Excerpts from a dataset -
──────────────────────────────

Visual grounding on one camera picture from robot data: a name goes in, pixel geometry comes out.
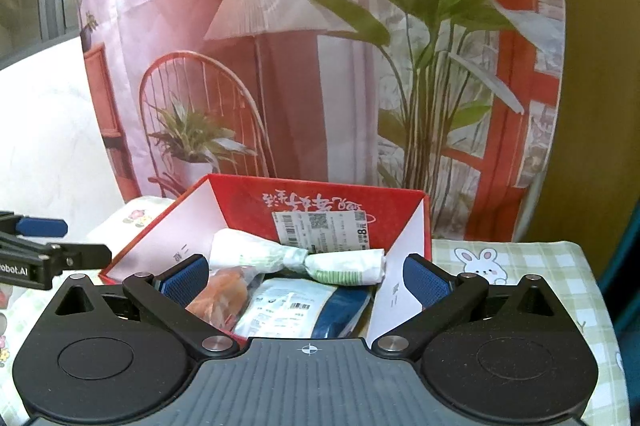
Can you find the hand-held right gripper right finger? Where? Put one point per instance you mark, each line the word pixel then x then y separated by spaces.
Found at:
pixel 425 281

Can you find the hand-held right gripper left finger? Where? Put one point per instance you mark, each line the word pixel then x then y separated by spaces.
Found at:
pixel 185 281

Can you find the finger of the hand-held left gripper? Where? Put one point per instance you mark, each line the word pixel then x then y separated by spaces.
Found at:
pixel 42 227
pixel 85 253

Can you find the orange printed packet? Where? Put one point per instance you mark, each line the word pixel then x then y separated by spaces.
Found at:
pixel 225 296

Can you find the green and white twisted packet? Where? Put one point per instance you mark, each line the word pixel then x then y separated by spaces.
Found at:
pixel 250 251

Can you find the red strawberry print cardboard box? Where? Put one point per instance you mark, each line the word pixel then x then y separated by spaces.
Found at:
pixel 240 201

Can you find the white and blue packet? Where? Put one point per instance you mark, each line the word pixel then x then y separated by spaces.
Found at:
pixel 285 306

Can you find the green checked bunny print tablecloth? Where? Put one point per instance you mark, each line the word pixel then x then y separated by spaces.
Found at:
pixel 525 256

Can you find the teal curtain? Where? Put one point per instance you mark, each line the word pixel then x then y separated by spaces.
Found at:
pixel 625 266

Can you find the brown wooden panel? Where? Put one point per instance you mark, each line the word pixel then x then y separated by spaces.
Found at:
pixel 590 106

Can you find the printed room scene wall poster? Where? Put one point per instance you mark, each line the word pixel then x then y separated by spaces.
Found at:
pixel 325 106

──────────────────────────────

PROMPT - Copy the records exactly as they appear, leaving every picture out.

RESPONSE BELOW -
Visual grounding on one camera picture from robot data: a name goes in, pixel geometry comes out.
Can you find the hand-held right gripper right finger? Where? Put one point per instance you mark, each line the word pixel then x then y separated by spaces.
Found at:
pixel 425 281

Can you find the hand-held right gripper left finger? Where? Put one point per instance you mark, each line the word pixel then x then y separated by spaces.
Found at:
pixel 185 281

Can you find the finger of the hand-held left gripper? Where? Put one point per instance you mark, each line the word pixel then x then y separated by spaces.
Found at:
pixel 42 227
pixel 85 253

Can you find the orange printed packet? Where? Put one point per instance you mark, each line the word pixel then x then y separated by spaces.
Found at:
pixel 225 296

Can you find the green and white twisted packet? Where? Put one point per instance you mark, each line the word pixel then x then y separated by spaces.
Found at:
pixel 250 251

Can you find the red strawberry print cardboard box? Where? Put one point per instance you mark, each line the word pixel then x then y separated by spaces.
Found at:
pixel 240 201

Can you find the white and blue packet? Where? Put one point per instance you mark, each line the word pixel then x then y separated by spaces.
Found at:
pixel 285 306

Can you find the green checked bunny print tablecloth? Where? Put one point per instance you mark, each line the word pixel then x then y separated by spaces.
Found at:
pixel 525 256

Can you find the teal curtain? Where? Put one point per instance you mark, each line the word pixel then x then y separated by spaces.
Found at:
pixel 625 266

Can you find the brown wooden panel? Where? Put one point per instance you mark, each line the word pixel then x then y separated by spaces.
Found at:
pixel 590 106

Can you find the printed room scene wall poster? Where? Put one point per instance you mark, each line the word pixel then x then y separated by spaces.
Found at:
pixel 325 106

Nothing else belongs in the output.